On August 7th, email addresses and personally identifiable information from customers at Swan Bitcoin and 44 other bitcoin and crypto companies were leaked in a data breach.
According to reports, an employee at the email marketing company Klaviyo fell victim of a phishing attack. The attacker gained access to the email marketing lists of Swan Bitcoin customers and those of 44 other companies.
In an email sent out by Cory Klippsten, the CEO of Swan Bitcoin mentions:
“On Sunday August 7th, Klaviyo, the company we use for email communication, informed us of a security incident that occurred on their systems. This incident is a result of one of their employees being phished, which led to the compromise of their internal systems and the download of Swan’s email list”.
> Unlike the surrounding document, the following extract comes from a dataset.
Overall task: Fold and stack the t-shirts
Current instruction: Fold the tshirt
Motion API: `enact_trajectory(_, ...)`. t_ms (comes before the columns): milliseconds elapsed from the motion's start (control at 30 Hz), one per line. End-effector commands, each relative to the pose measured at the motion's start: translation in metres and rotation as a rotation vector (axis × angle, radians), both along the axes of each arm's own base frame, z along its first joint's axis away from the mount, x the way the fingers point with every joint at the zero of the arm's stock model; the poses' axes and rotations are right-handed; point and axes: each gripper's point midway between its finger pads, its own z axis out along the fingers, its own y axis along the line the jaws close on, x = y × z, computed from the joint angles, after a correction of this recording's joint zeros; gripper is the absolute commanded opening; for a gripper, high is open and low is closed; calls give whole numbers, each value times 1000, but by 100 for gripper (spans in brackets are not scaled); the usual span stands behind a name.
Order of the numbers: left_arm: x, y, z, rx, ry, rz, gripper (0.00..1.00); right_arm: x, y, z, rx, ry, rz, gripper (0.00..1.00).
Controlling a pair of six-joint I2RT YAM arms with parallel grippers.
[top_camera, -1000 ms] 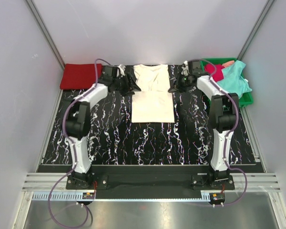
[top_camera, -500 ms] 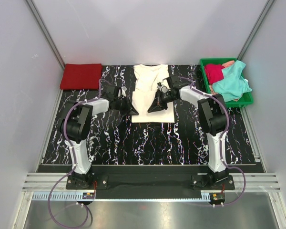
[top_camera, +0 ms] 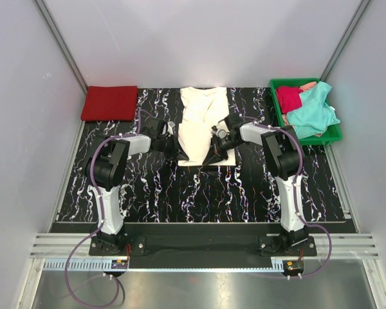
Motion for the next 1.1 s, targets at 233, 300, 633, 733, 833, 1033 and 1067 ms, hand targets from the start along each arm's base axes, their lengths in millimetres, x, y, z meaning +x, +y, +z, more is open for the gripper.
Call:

According to Cory, more than just email addresses were affected. First names, as well as IP addresses and even certain deposit information could have been leaked.
The email states:
“The data involved included: first name (not last name), email, in some cases IP-based geolocation data identifying cities, and how you originally joined our email list.”
In a separate blog post, Klaviyo mentioned the data breach and reported:
“The threat actor used the internal customer support tools to search for primarily crypto related accounts and viewed list and segment information for 44 Klaviyo accounts. For 38 of these accounts, the threat actor downloaded list or segment information. The information downloaded contained names, email addresses, phone numbers, and some account specific custom profile properties for profiles in those lists or segments.”
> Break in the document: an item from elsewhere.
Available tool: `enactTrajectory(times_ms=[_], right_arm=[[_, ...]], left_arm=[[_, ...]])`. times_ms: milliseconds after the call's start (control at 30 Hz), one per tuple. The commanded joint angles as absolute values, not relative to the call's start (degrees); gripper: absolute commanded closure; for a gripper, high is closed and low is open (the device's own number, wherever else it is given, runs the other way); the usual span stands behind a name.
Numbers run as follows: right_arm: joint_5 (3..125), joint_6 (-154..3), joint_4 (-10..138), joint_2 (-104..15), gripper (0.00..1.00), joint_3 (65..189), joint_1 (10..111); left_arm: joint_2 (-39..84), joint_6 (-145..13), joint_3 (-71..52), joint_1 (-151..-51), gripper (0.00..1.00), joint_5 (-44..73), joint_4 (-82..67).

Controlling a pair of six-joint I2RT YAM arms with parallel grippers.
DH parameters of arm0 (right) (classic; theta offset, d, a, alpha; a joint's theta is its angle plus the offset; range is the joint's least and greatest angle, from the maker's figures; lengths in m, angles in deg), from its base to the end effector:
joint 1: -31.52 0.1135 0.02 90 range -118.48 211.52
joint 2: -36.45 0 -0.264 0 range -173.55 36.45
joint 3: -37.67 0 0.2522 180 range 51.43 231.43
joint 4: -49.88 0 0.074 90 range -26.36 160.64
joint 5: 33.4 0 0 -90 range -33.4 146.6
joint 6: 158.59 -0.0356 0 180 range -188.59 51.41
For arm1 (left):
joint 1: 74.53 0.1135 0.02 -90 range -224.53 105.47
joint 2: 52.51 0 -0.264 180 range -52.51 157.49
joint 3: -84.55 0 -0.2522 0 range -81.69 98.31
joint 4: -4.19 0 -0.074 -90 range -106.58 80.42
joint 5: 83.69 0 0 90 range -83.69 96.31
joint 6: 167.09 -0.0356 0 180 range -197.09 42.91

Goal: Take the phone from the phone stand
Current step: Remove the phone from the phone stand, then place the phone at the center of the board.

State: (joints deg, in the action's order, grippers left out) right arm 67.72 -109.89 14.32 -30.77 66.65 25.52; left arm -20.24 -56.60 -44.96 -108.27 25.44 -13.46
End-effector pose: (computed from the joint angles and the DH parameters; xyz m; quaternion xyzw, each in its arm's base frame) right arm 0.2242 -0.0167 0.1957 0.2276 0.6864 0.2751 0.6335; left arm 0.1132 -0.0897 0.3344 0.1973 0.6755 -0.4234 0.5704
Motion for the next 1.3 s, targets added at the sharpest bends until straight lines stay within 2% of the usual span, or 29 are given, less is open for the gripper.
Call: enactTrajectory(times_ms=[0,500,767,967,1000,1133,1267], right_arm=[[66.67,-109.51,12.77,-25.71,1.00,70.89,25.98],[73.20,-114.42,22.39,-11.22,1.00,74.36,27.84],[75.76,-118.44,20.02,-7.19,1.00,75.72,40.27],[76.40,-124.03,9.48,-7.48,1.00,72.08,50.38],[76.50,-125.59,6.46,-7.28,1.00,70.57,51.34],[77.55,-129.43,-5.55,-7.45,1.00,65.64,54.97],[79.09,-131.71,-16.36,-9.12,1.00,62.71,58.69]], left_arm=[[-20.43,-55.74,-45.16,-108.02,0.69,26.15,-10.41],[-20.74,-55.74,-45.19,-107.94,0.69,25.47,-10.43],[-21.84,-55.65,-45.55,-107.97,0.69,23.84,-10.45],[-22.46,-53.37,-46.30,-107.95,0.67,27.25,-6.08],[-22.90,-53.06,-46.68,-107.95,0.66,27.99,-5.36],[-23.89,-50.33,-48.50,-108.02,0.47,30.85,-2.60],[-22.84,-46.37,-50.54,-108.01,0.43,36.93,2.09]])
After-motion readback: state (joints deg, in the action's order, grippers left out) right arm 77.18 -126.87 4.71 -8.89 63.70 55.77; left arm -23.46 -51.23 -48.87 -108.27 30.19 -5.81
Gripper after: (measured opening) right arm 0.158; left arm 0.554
This incident shows that centralized data hosts, such as KYC exchanges and email marketing tools often become “honeypots”, highly-valuable targets for hackers that use these emails and data for phishing attacks and other ways to obtain bitcoin and crypto through theft.
Using a pseudonymous email address, a VPN or TOR and providing as little data as possible can help reduce the amount of personally identifiable information attackers can gain through these kinds of data breaches.